3. A book written in South America: The Motorcycle Diaries: Notes on a Latin American Journey by Ernesto “Che” Guevara
List Progress: 14/30
Che Guevara is one of the most prominent revolutionary figures in modern history and his mark on the world will be studied for decades to come. I am sure that for people who are already fascinated by and studied in Guevara’s life, The Motorcycle Diaries: Notes on a Latin American Journey is a useful read. However, as a piece of literature, this collection of memoirs detailing Guevara’s 1952 motorcycle journey from Argentina, up through South and Latin America, and up to Miami, leave a lot to be desired.
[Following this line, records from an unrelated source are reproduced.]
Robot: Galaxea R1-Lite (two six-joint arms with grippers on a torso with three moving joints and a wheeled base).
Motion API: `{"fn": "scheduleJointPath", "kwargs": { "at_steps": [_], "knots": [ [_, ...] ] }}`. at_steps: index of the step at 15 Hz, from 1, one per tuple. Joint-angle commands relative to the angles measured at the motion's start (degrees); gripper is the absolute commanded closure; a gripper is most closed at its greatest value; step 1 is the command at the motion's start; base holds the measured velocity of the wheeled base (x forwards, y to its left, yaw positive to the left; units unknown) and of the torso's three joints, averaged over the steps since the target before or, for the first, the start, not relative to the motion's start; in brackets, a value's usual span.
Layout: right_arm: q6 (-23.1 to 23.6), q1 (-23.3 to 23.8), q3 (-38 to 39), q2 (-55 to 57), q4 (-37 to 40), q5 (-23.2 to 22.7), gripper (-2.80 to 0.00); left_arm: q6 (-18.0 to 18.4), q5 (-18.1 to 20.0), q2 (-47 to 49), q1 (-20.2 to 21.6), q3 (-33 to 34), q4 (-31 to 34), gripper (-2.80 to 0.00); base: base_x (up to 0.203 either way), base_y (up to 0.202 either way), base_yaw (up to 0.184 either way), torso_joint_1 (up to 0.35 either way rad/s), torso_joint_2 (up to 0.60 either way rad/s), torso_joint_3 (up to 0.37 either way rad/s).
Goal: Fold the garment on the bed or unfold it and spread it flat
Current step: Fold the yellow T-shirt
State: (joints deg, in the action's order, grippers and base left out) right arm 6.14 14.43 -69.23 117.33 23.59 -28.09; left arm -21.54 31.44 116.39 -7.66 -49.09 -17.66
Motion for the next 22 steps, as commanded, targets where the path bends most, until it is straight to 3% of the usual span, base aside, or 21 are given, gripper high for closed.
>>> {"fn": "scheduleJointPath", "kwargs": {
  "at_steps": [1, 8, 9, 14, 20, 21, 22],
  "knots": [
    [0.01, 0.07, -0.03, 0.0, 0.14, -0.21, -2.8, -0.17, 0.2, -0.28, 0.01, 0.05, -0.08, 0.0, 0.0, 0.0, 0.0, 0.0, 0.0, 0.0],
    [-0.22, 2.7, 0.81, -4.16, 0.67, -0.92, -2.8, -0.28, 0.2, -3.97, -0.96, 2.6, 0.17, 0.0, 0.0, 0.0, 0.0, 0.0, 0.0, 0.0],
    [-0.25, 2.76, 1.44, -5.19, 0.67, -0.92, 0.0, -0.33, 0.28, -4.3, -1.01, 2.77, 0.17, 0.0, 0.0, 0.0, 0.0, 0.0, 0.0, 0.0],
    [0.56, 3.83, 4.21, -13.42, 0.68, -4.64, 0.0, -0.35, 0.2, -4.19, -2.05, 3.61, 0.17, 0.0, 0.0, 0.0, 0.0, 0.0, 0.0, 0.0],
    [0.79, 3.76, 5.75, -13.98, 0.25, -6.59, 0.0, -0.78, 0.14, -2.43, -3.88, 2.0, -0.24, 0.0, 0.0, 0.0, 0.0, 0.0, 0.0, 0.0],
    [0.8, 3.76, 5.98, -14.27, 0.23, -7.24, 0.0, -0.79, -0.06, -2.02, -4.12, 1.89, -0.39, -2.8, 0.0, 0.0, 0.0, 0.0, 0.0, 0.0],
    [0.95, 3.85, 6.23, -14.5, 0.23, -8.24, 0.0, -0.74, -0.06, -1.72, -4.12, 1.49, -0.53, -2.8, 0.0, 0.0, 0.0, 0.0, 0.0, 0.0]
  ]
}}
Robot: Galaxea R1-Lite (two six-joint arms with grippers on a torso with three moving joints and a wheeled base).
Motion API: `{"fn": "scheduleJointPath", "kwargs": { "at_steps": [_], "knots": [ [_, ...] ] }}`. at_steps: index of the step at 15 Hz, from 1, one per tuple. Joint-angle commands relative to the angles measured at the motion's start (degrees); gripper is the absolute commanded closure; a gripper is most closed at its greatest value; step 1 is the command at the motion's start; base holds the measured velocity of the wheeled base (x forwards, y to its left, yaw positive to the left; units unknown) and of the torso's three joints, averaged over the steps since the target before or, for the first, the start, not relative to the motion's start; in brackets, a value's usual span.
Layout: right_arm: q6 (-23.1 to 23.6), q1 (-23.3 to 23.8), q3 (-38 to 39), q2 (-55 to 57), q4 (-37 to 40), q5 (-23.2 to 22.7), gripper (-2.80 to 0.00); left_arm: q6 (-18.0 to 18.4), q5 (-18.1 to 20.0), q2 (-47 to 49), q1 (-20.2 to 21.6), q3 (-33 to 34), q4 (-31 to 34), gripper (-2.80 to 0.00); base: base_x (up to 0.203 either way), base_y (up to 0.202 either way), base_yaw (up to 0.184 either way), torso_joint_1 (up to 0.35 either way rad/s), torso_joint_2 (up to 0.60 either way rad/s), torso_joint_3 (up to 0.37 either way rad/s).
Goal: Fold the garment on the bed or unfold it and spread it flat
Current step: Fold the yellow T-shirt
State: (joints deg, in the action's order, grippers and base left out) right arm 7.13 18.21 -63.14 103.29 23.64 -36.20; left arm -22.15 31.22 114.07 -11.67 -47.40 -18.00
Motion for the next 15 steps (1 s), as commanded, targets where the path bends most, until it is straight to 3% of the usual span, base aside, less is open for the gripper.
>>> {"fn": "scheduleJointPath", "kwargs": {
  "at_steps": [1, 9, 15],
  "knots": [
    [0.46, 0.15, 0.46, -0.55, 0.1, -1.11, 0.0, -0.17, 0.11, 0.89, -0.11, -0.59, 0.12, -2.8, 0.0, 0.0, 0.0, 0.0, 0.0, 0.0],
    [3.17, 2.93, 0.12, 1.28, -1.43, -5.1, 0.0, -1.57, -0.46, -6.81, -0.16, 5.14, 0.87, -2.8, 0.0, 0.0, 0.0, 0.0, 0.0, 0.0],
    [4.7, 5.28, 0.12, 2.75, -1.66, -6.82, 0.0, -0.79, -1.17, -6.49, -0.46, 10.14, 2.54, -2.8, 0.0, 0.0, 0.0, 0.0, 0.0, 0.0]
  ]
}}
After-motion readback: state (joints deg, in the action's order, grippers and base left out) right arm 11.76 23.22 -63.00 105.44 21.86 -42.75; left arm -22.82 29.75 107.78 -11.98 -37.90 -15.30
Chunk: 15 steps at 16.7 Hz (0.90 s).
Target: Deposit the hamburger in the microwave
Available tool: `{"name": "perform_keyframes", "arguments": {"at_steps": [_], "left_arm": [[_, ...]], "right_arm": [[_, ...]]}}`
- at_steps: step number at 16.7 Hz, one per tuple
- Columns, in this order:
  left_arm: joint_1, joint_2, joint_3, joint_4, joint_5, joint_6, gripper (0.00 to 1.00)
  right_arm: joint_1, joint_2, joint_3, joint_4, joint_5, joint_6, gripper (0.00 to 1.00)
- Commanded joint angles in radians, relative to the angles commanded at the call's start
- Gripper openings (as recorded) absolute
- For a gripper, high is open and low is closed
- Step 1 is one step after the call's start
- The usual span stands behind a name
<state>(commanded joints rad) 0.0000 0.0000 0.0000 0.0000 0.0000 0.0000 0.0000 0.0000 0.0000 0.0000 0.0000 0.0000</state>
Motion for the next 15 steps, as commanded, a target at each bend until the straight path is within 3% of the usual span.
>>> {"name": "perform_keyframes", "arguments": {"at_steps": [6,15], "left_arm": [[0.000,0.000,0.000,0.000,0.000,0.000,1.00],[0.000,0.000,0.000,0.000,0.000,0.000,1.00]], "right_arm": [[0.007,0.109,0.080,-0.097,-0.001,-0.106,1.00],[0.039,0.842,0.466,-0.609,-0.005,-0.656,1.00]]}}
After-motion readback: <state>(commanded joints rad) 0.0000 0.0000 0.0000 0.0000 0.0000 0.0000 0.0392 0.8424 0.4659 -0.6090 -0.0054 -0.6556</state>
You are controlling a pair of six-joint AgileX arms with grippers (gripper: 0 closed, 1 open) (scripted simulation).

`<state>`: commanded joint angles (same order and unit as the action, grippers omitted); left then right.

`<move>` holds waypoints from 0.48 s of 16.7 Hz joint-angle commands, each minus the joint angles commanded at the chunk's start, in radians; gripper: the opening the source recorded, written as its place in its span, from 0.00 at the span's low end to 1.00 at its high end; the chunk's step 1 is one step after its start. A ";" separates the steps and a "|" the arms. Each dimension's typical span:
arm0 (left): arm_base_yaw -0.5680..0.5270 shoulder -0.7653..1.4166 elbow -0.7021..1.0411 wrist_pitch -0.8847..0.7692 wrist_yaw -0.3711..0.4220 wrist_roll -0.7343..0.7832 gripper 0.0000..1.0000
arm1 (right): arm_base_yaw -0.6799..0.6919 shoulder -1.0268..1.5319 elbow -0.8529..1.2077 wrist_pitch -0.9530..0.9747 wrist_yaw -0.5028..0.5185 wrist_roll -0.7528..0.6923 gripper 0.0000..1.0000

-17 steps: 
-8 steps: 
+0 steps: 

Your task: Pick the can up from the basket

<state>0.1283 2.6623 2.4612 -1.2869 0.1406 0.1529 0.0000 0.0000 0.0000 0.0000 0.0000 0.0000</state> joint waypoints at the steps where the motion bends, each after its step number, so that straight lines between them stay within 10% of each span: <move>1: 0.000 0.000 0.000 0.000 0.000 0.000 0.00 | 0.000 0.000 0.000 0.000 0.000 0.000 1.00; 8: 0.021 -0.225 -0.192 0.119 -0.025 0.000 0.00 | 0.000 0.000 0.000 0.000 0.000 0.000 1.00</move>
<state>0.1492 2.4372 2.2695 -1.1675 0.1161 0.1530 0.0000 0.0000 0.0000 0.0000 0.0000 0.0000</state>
As a 23 year old medical student, Ernesto Guevara took a year off from school to travel from his home in Buenos Aires up through the length of South America, along with his friend biochemist Alberto Granado. They travel the first several legs of the trip on board a motorized bicycle, and when it eventually gives out, they continue the trip by way of foot, hitch-hiking, bargaining, and stowing away on various modes of transportation. The Motorcycle Diaries is an edited and collected compilation of his writings while on the road, and the biggest merit of them is the chance to see Guevara grow in real time, seeing his evolution as he becomes more aware of the poverty and structural inequality around him. By the end, he is beginning to come to some real realizations about humanity and his place in the world. But for the majority of the book, he comes across as an entitled, petulant and annoying young man giving pretensions to his extended vacation. Essentially, he comes across as the 23 year old dude on a gap year that he was at the time.
The appendix of the edition I read included an excerpt from a speech he gave eight years later, and the growth of his language and ideas is staggering. I would certainly be interested to read more of his later work in the future. But as far as The Motorcycle Diaries go, I consider it more of a historical document, only truly notable for who the writer went on to become, not for what it is on its own.
Would I Recommend It: No, unless you are independently interested in Guevara’s life.